I find myself scratching my head over the continued bursts of angry criticism against the Free to Play business model.
Here is Michael Thomsen writing in Kill Screen, “Will Work for Fun“:
The original Super Mario Bros. defined the console blockbuster with more than 40 million copies sold worldwide. After going free-to-play, Angry Birds has been downloaded over 700 million times (though some versions are still sold for 99 cents). The scope and stakes of videogame commerce have irrevocably changed, and, in a way, the value of the medium has degraded as a result. Designers are no longer selling games to people who want to buy them, they are selling their audiences to advertisers. Worse yet, they are using them as an interactive form of muzak, creating a lively backdrop against which the small percentage of people willing to spend money on new quests or in-game trinkets will feel more likely to spend.
The value of the medium has degraded? Really? On a basic level, I still feel that this type of criticism is eerily similar to the kinds of criticisms that people tend to direct at video games in general: commercial, exploitative, devoid of artistic merit etc…

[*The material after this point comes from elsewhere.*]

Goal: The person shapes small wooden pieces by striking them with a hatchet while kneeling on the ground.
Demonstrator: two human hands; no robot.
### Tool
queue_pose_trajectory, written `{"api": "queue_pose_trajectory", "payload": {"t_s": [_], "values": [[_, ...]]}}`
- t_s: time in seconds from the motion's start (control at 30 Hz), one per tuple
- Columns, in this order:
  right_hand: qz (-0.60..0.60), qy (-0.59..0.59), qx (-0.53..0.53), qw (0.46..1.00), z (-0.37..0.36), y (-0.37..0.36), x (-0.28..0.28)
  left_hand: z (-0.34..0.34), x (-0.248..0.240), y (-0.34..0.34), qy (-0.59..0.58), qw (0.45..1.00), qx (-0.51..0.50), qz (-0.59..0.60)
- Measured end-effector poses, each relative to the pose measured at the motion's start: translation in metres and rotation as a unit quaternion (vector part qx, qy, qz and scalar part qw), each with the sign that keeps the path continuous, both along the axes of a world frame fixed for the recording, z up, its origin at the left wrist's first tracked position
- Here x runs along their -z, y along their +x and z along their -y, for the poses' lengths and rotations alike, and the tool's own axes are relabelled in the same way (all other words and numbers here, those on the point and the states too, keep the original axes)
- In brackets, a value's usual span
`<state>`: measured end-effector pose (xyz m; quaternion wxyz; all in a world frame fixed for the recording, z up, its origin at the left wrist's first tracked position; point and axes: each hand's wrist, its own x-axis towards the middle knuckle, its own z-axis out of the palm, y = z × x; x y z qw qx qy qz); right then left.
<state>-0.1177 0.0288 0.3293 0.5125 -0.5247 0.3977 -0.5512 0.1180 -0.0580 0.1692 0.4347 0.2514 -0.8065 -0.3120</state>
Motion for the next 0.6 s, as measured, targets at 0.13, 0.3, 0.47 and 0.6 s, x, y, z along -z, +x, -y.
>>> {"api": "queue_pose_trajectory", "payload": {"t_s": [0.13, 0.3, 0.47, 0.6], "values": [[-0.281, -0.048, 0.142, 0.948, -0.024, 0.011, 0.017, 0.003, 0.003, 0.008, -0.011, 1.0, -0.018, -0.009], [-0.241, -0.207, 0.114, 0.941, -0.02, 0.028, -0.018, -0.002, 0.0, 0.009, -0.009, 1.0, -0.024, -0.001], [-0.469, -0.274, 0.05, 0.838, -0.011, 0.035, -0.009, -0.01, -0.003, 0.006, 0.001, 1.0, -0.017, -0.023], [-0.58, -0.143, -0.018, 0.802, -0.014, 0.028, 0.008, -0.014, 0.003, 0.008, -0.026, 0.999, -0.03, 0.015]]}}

There seems to an underlying conservatism at play, where we intuitively believe that what we grew up with (games being sold in boxes at fixed price points) is a neutral good, and that everything else is ultimately a perversion. But all business models have a built-in skew: the boxed model skews towards pretty graphics and a well-designed first-15-minute experience, after which the game quickly becomes boring and repetitive.
On the other hand, when I say this (that all business models and incentive structures have a built-in skew), I can hear myself mimicking my undergraduate university teachers: “games are always already influenced by business models” (the “always already” part signals that you are part of the clique).
So that also feels like a cheap argument. I was entertaining the thought that it has to do with a basic conception of games (the magic circle if you will) as an egalitarian space where things like money are not supposed to make a difference, and the free to play and microtransactions seem offensive because they make the playing field skewed and unfair. (See the report linked below.)
Again, the default counter-argument would be that this is an illusion – because there never is any pure game space where money does not matter and so on. But this is again too easy: the fundamental fact is that our conventions of game-playing (and sportspersonship) involve trying to create a type of pure egalitarian space, regardless of the fact that this can never be achieved a 100% (and regardless of what researchers think).
Michael Thomsen discusses free to play and capitalism at length, but ultimately I think we need to acknowledge that money is just one of many different resources (and not the only one worth talking about). I recently heard an established game developer argue that microtransactions are fair because they level the playing field between him and the people with more time on their hands, and I have entertained the same thought myself. Microtransactions are really a type of “executive summary” for games.
And that is the bottom line for me: no business model is neutral, but it is also true that free to play can collide with some of our fundamental assumptions about what games should be. And yet … for some games, the more expensive executive summary just is the better deal. (And the task of Free to Play game designers is to make it so, of course.)